In Greek mythology, Catreus or Katreus (, ; ) was the eldest son of Minos and Pasiphaë, and Minos' successor as king of Crete. Catreus had one son, Althaemenes, and three daughters, Apemosyne, Aerope and Clymene. Catreus was mistakenly killed by his son Althaemenes thereby fulfilling an oracle's prophecy.

Mythology 

According to Apollodorus' account, an oracle told Catreus that one of his children would kill him. Although Catreus kept the prophecy secret, his son Althaemenes found out, and fearing that he would be the one to kill his father, took his sister Apemosyne and left Crete for Rhodes. Catreus gave his other daughters to Nauplius to be sold off in foreign lands, and Aerope married Pleisthenes (or Atreus), but Nauplius kept  Clymene for himself as wife. Years later, as an old man Catreus sailed the seas searching for his son, so that he could pass on his kingship to him. His ship stopped at Rhodes and was mistaken by some cowherds for a pirate ship. Catreus tried to explain who he was, but could not be heard above the barking of the cowherds' dogs. Althaemenes arrived and killed his father with his javelin, thus fulfilling the prophecy. When Althaemenes realized what he had done, Althaemenes prayed and was swallowed up by a chasm in the ground.
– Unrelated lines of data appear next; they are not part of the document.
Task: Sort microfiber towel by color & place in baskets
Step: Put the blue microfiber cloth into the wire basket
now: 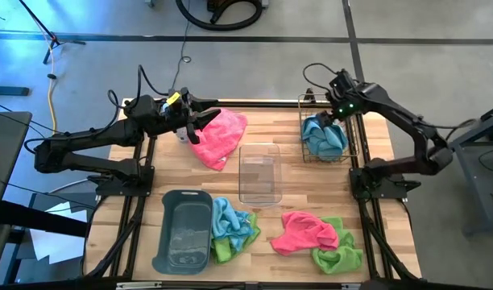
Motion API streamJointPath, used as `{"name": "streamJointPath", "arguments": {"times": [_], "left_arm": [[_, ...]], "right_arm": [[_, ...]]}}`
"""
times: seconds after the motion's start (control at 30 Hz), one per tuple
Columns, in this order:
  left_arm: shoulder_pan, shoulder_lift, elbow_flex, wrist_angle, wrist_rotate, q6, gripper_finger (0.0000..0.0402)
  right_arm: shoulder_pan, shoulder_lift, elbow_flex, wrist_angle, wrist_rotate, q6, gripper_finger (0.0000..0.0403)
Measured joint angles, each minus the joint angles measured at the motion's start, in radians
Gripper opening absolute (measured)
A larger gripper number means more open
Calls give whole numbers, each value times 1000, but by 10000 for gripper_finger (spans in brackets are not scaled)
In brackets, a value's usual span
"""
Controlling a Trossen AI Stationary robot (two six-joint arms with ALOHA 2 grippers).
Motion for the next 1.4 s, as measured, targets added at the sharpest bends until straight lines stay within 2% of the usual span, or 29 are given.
{"name": "streamJointPath", "arguments": {"times": [0.07,0.13,0.3,0.37,0.43,0.6,0.73,0.87,1.0,1.4], "left_arm": [[0,0,0,0,0,0,163],[0,0,0,-1,0,-2,163],[0,0,0,-7,0,-32,163],[0,0,0,-8,0,-61,163],[0,0,0,-9,0,-83,163],[-1,0,0,-14,10,-107,163],[-6,0,0,4,33,-123,163],[-7,0,0,46,94,-116,163],[-12,-1,2,61,159,-114,163],[-48,0,2,50,159,-69,163]], "right_arm": [[0,-29,0,10,-36,17,261],[3,-60,0,38,-118,42,261],[75,-132,-9,192,-420,141,261],[137,-154,-13,268,-478,183,261],[215,-169,-13,357,-490,213,261],[432,-177,-14,640,-478,261,261],[576,-177,-14,863,-398,264,261],[656,-187,-14,1032,-305,243,261],[697,-196,-14,1091,-253,182,261],[715,-196,-14,1088,-180,107,261]]}}
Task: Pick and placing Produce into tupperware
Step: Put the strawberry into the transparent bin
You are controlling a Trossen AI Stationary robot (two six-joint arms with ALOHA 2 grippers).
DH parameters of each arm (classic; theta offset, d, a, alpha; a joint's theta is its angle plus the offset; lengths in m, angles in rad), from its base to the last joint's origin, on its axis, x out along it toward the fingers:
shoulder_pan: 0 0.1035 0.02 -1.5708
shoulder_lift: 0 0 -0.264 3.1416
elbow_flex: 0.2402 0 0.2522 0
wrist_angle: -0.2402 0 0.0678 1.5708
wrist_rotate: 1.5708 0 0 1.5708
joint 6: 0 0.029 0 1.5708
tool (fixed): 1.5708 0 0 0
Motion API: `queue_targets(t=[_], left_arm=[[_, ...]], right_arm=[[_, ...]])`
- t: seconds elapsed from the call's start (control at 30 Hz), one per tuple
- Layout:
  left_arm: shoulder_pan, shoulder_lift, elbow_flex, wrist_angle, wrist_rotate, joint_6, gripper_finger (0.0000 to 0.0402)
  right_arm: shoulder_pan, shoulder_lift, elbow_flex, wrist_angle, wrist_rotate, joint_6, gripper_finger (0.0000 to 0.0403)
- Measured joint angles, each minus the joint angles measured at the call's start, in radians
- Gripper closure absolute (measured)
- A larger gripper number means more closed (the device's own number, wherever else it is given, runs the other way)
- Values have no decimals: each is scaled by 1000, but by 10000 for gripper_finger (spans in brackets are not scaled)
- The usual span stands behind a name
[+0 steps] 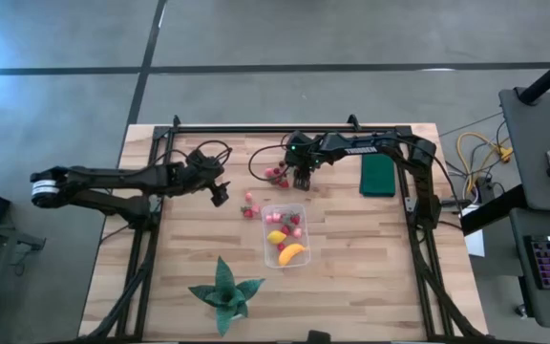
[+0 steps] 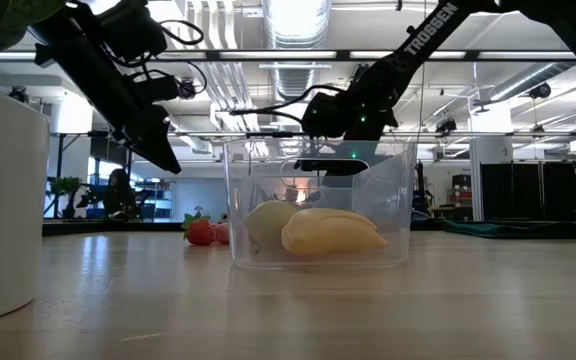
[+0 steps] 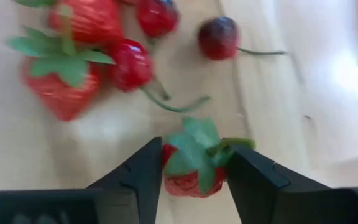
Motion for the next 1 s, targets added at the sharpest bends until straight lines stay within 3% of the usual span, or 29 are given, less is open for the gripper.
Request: queue_targets(t=[0.17, 0.5, 0.83, 1.0], left_arm=[[0, 16, 0, -1, 0, 1, 107], [0, 14, 0, 0, 1, 52, 107], [5, 11, 0, 20, 1, 80, 107], [7, 12, 0, 21, 7, 81, 107]], right_arm=[[-1, 0, 0, 0, 10, 8, 266], [2, -15, 0, -4, 6, 108, 261], [6, -138, 0, -29, 2, 193, 263], [40, -220, 0, -89, -124, 235, 262]])
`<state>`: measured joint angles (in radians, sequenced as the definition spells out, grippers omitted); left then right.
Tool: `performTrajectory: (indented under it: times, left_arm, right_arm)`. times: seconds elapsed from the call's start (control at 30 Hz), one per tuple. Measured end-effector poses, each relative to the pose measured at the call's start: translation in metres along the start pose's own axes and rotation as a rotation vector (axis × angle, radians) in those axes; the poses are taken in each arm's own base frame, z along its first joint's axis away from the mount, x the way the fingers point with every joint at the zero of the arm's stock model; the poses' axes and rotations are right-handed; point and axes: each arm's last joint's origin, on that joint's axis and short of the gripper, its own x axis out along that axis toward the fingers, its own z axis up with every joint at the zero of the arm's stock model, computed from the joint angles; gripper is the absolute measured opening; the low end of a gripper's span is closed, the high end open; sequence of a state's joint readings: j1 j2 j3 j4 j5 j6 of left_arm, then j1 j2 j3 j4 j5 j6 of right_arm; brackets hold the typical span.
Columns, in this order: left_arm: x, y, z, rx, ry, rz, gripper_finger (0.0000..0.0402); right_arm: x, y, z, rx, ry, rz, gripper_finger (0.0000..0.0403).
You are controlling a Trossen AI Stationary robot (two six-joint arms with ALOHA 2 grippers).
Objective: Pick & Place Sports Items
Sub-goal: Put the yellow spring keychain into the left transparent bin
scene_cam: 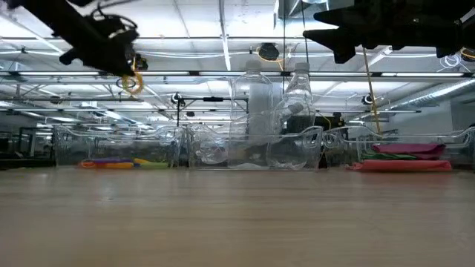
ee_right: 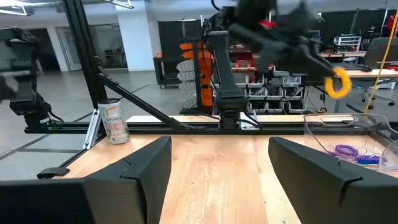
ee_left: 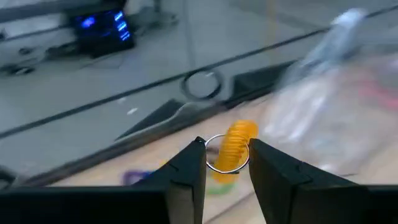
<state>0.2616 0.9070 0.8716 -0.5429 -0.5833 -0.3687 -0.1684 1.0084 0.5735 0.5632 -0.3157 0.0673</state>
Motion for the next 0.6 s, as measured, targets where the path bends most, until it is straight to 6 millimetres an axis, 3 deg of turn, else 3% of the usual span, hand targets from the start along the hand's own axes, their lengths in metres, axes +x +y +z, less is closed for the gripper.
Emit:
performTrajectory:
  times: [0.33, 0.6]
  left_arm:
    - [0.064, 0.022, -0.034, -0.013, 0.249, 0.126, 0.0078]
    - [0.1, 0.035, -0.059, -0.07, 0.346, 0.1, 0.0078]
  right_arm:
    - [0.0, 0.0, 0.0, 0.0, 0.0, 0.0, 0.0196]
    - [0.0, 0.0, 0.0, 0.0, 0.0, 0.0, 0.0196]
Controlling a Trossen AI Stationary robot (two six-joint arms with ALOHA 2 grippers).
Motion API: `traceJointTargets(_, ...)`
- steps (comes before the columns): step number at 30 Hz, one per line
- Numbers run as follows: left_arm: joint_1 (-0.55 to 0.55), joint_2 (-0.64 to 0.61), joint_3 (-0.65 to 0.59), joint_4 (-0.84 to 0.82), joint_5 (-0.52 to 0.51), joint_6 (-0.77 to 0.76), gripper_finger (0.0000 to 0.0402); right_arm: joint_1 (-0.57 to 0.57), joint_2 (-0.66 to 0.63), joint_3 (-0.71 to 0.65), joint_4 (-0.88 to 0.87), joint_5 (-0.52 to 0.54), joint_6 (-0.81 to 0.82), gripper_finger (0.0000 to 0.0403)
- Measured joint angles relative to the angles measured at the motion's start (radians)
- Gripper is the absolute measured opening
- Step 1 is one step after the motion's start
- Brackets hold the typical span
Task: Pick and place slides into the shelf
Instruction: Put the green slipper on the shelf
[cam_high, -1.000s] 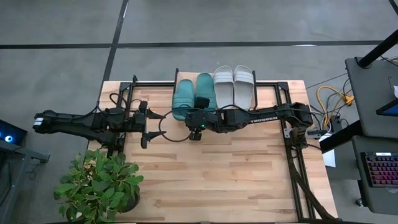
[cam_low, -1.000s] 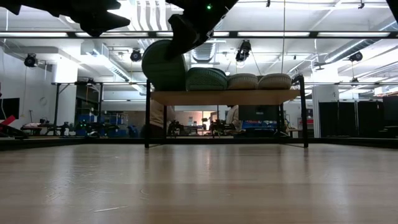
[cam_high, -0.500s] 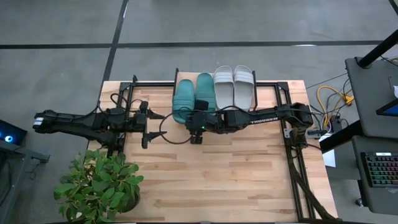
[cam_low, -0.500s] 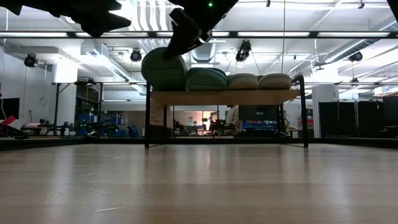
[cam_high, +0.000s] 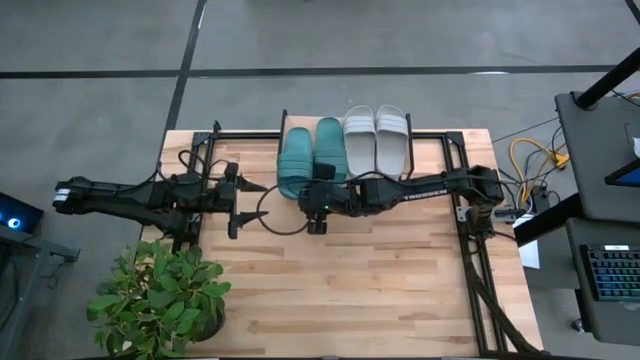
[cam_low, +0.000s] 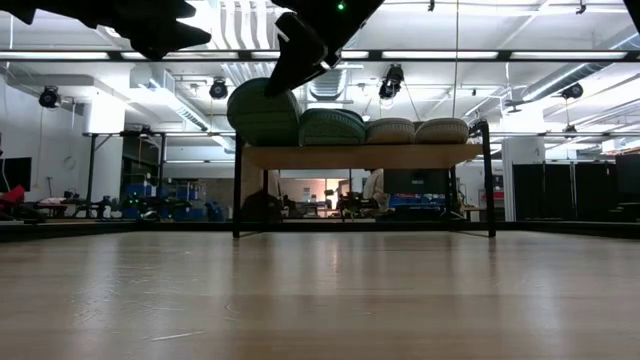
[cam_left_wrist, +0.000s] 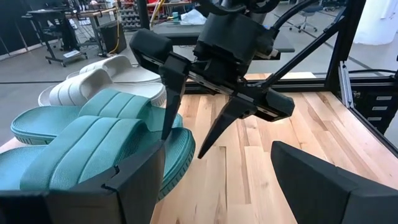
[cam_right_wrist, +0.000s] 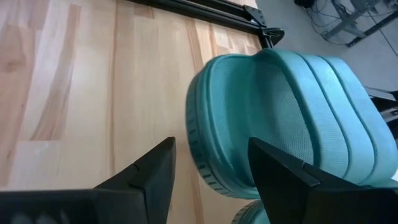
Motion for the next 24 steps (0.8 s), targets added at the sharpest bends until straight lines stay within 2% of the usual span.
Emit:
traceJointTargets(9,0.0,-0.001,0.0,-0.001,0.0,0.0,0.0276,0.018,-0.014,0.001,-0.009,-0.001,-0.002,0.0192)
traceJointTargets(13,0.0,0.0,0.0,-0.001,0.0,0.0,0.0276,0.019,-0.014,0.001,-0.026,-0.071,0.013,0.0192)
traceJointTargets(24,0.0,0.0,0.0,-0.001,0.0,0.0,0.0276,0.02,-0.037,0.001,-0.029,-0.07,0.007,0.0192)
Diodorus Siculus, gives a slightly different version of the story, saying that an oracle had been given to Althaemenes which said that he was destined to kill his father. Another tradition involving Catreus' daughter Aerope, followed by Euripides in his lost play  Kressai, and possibly by Sophocles in his play Ajax, was that Catreus found Aerope in bed with a slave and sent her to Nauplius to be drowned.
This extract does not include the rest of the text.